To confirm positive qRT-PCR results, approximately 0.8 kb regions of viral RdRPs were amplified via endpoint PCR. OneTaq® 2X Master Mix with standard buffer (New England BioLabs) and appropriate primers (Table 2) were used according to manufacturer’s protocol to amplify products from cDNA in the Bio-Rad C1000 Touch Thermal Cycler under the following conditions: 94°C, 5 minutes; 94°C, 30 seconds; 60°C, 30 seconds; 68°C, 60 seconds for 40 amplification cycles followed by a final extension of 68°C for 5 minutes. Primers pairs were designed within additional ORFs (I, II, III, and IV) of SCN NLV to demonstrate correct assembly size. Products were electrophoresed on a 2% TAE agarose gel with 1X TAE buffer. PCR products were purified for Sanger sequencing with DNA Clean & ConcentratorTM (Zymo Research Corp., Irvine, CA).
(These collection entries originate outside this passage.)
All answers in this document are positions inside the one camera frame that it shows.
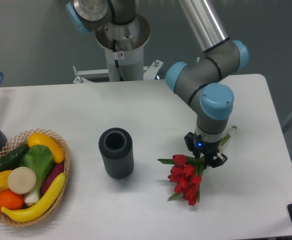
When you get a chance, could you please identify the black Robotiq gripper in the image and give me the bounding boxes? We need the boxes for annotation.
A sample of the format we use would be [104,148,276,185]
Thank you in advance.
[184,132,228,168]

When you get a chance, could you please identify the red tulip bouquet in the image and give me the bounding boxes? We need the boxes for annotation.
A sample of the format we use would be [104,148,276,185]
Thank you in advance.
[158,125,238,206]

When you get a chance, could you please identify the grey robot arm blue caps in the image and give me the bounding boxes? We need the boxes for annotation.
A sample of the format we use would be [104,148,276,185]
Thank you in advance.
[66,0,249,168]

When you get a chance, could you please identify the dark grey ribbed vase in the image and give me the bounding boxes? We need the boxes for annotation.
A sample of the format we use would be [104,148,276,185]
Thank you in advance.
[98,127,134,179]

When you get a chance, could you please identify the purple sweet potato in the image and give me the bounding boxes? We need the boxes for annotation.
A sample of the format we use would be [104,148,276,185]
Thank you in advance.
[40,162,64,196]

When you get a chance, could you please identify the green bok choy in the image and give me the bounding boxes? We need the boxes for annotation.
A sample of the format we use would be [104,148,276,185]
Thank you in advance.
[19,145,53,206]

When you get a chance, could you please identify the yellow banana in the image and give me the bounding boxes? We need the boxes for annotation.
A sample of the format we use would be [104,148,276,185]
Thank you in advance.
[1,172,66,223]

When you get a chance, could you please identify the beige round disc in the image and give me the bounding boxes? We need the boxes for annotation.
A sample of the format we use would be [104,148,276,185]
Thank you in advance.
[7,166,36,195]

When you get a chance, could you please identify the woven wicker basket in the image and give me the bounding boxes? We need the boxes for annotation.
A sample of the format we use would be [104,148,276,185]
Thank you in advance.
[0,129,70,228]

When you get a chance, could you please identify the green cucumber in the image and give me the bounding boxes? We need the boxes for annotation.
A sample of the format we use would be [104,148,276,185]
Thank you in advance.
[0,144,29,172]

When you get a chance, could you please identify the orange fruit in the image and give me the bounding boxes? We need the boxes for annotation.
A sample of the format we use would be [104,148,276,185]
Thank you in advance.
[0,190,24,212]

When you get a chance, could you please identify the white metal mounting frame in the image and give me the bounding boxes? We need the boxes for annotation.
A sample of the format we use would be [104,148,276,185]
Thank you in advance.
[73,59,164,84]

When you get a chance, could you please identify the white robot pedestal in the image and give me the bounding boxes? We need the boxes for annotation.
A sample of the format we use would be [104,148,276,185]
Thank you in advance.
[95,13,150,82]

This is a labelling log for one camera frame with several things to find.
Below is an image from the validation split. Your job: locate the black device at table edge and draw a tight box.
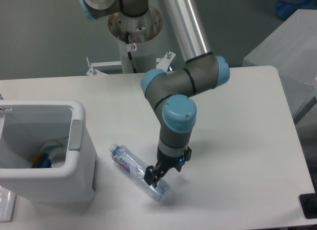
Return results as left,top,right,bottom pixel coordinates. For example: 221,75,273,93
299,193,317,219

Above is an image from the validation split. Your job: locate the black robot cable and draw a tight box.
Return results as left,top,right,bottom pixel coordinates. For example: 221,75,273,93
125,31,138,74

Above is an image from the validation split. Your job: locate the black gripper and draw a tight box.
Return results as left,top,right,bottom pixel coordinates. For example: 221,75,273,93
144,147,192,188

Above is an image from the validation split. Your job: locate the blue yellow trash in bin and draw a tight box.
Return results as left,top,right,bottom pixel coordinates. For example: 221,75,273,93
32,153,52,168

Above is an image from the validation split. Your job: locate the white plastic wrapper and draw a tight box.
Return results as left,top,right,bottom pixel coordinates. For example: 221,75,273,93
40,137,68,168

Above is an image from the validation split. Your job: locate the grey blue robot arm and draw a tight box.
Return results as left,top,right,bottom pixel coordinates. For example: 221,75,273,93
79,0,230,186

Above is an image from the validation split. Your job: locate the blue bag in background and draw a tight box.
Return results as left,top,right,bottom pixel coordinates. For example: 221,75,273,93
274,0,317,21

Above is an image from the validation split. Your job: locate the white trash can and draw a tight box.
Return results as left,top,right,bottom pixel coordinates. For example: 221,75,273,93
0,100,98,203

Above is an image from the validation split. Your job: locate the white covered side table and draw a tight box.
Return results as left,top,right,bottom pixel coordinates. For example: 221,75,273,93
243,9,317,123

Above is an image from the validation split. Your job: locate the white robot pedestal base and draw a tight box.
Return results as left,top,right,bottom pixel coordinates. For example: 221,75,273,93
108,5,163,74

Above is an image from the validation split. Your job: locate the clear plastic water bottle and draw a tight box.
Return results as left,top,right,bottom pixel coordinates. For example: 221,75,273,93
109,143,170,201

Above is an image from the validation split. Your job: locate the white left mounting bracket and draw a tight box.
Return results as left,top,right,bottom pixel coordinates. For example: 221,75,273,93
86,57,123,76

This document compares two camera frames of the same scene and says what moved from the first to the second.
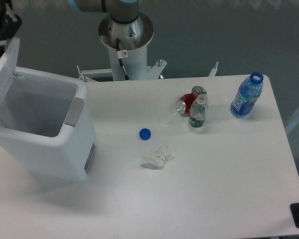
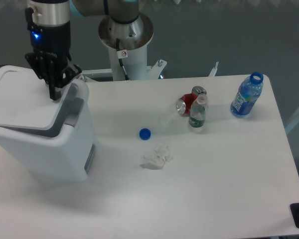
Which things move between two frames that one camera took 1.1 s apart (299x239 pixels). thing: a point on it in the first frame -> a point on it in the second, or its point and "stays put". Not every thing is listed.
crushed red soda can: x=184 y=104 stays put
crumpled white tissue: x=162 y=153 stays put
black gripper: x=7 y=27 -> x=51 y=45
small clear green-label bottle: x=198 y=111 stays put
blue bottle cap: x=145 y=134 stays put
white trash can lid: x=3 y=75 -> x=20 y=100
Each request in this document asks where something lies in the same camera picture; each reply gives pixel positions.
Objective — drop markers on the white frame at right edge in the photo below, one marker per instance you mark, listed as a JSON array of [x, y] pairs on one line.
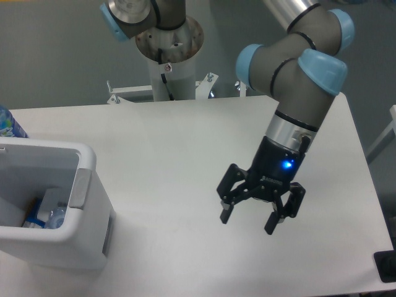
[[383, 140]]

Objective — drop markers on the black clamp at table edge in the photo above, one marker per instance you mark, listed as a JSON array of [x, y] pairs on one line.
[[385, 263]]

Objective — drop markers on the clear plastic water bottle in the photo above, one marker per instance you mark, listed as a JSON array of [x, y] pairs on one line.
[[56, 218]]

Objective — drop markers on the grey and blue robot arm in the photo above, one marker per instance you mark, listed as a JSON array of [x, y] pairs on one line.
[[301, 72]]

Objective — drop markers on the white plastic trash bin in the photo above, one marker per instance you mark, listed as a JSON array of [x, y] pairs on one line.
[[28, 168]]

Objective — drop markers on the white pedestal base bracket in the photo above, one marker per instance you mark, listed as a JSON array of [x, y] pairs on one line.
[[205, 89]]

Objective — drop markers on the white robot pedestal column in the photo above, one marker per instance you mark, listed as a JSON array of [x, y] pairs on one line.
[[171, 59]]

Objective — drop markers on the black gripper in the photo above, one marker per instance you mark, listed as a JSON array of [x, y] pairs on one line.
[[273, 168]]

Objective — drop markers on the blue snack wrapper in bin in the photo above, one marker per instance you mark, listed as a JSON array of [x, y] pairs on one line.
[[31, 219]]

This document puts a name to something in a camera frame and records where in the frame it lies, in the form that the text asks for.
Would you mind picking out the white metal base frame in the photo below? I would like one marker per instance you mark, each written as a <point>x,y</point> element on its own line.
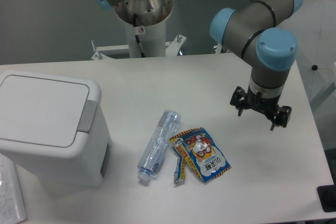
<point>173,48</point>

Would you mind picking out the crushed clear plastic bottle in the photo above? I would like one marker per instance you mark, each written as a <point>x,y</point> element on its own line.
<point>153,156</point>

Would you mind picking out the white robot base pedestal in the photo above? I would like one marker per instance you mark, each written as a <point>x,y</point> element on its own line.
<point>145,26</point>

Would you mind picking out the blue cartoon snack bag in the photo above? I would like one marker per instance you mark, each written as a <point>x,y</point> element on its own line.
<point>200,153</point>

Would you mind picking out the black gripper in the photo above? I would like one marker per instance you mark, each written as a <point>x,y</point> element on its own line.
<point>279,116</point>

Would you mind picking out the torn snack bag strip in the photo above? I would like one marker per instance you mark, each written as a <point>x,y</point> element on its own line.
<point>179,174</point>

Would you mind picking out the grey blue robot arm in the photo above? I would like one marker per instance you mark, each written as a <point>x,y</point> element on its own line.
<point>252,34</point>

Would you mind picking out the white umbrella with lettering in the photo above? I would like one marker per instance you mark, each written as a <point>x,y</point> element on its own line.
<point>314,27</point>

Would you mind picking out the white push-lid trash can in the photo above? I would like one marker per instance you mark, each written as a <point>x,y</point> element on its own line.
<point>53,126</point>

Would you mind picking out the black device at table edge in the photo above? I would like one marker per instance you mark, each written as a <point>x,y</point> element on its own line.
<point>326,195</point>

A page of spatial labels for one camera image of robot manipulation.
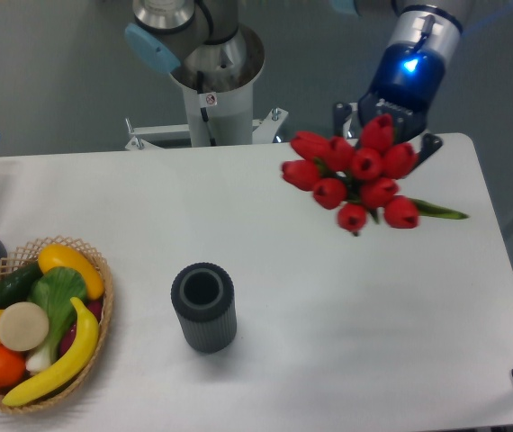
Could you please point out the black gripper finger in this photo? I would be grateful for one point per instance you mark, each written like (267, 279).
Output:
(342, 120)
(429, 144)

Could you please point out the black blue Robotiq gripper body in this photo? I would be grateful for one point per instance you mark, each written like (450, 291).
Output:
(404, 86)

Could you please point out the red tulip bouquet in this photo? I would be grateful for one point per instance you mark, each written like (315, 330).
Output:
(360, 182)

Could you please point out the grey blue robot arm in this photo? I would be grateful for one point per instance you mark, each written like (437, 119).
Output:
(216, 60)

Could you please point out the dark grey ribbed vase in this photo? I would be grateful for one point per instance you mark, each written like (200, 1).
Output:
(203, 297)

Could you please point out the purple eggplant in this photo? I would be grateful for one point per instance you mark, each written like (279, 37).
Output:
(96, 307)

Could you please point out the yellow squash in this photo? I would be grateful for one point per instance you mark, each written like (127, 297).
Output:
(57, 255)

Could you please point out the green bok choy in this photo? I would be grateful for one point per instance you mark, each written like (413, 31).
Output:
(53, 293)

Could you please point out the yellow banana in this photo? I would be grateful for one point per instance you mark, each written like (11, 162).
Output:
(64, 369)

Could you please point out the green cucumber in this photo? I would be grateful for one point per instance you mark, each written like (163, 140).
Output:
(16, 286)

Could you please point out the beige round disc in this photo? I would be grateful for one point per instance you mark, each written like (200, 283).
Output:
(23, 326)

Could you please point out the woven wicker basket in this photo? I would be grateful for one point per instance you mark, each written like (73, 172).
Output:
(26, 254)

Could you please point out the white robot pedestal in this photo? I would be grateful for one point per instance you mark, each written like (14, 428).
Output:
(213, 119)
Sanger sequencing was performed by Eurofins Genomics (Louisville, KY) via nested sequence primers listed in Table 2. Nucleotide sequences were translated and aligned with Geneious version 9.1.7 (Biomatters) using ClustalW (Blosum cost matrix, gap open cost of 10, gap extend cost of 0.1).
Results
VirFind [9] (virfind.org) analysis of cyst nematode transcriptomes identified three novel viral genomes. The names and NCBI Genbank accession numbers for the nematode viruses identified in this report are listed in Table 3. Two of these viruses were embedded within the transcriptomes obtained from SCN populations OP25 and OP50 maintained in NC State University greenhouses [12] and SCN population MM8 maintained in University of Missouri greenhouses [15]. A nearly complete genome of nyami-like virus (SCN NLV), likely belonging to the family Nyamiviridae, was recovered as well as the RNA dependent RNA polymerase (RdRP) gene of a bunya-like virus (SCN BLV). SCN NLV and BLV are negative-sense RNA viruses; NLV is monopartite and BLV is most similar to known multipartite viruses. Viral genome coverage was not high in MM8 likely due to differences in RNA sample preparation and sequencing methodology. Moreover, a partial sequence related to the SCN NLV RdRP was recovered from transcriptome data of the greenhouse culture of Heterodera schachtii (beet cyst nematode; BCN). The viral-like RdRP sequence from BCN is approximately 1.8kb long and has 67% nucleotide identity to NLV originating from SCN. An additional viral genome was identified from Globodera pallida (potato cyst nematode; PCN) transcriptome data [19]. The virus is a picorna-like virus (PCN PLV) and is a positive-stranded RNA virus that typically generates a single polyprotein [28]. In addition to G. pallida, the PLV genome was also assembled from transcriptome data of the other PCN species, G. rostochiensis, at low levels. The presence of novel viruses was confirmed via qRT-PCR, endpoint PCR, and Sanger sequencing with the exception of PCN PLV. The host species with high read coverage of PCN PLV, Globodera pallida, could not be obtained for testing due to quarantine restrictions. To compensate for this hindrance, viral genomes were independently de novo assembled from multiple data sets. This same process was applied to SCN NLV and SCN BLV assemblies as well.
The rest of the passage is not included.